Update: Check out our full review of Peloton's new Lanebreak game.
It’s been a rocky old ride for Peloton this year — first Mr. Big’s heart attack, next shares plummeted as the tech darling of the pandemic halted production of their bikes and treadmills, and an announcement of a company reshuffle, which made 20% of the workforce redundant.
Putting all that aside, Peloton’s biggest draw has always been its instructors and their classes, and despite the news headlines, for Peloton users, nothing has changed.
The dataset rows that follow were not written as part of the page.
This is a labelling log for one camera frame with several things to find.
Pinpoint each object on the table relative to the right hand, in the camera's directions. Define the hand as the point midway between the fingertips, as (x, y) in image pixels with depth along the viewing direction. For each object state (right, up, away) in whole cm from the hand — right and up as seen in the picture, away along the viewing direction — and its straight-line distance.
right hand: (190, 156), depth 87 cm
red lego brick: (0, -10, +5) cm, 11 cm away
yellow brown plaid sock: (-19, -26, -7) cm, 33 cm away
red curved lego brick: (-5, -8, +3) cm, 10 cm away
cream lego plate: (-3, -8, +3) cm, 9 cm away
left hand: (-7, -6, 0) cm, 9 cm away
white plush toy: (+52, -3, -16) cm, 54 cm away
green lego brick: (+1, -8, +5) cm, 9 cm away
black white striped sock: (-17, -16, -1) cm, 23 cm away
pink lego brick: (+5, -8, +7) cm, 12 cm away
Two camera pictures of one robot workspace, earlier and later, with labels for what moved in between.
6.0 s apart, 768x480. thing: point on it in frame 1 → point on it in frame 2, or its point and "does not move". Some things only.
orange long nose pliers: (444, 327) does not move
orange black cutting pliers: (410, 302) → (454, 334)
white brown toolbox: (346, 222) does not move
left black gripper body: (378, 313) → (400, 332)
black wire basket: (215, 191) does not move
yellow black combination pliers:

With that in mind, it’s interesting that Peloton’s first major software update of the year doesn’t involve any instructors. The new feature is called Lanebreak, and it turns bike rides into a video game. This is Peloton’s first step into gamified fitness, and it does sound fun.
What is Lanebreak?
When using the Lanebreak feature, Peloton riders on the Bike or Bike+ can ride along a virtual track, gaining points for hitting specific beats, or sustaining their resistance. There are around 20 levels to start, all of which include playlists of popular music. At the launch, you can choose from 5-minute cool-downs and warm-ups, as well as classes ranging from 10 to 20 minutes.
At present, Peloton isn’t positioning Lanebreak as the main sell of its bike app — you’ll find it under the ‘More Rides’ tab, where you normally find Scenic Rides. This makes sense, as, like every Peloton rider will tell you, the bike’s main selling point is its classes, and video game-style riding won’t appeal to everyone.
Lanebreak only works on the Peloton Bike and Bike+ and isn’t available on the Peloton Tread, or the mobile Peloton app. There’s also no visual Leaderboard, instead, you’ll have to wait till you’ve finished the class to see where you rank.
Lanebreak was first announced last summer, but it is now rolling out as a software update to Peloton bikes in the US, Canada, UK, Germany, and Australia.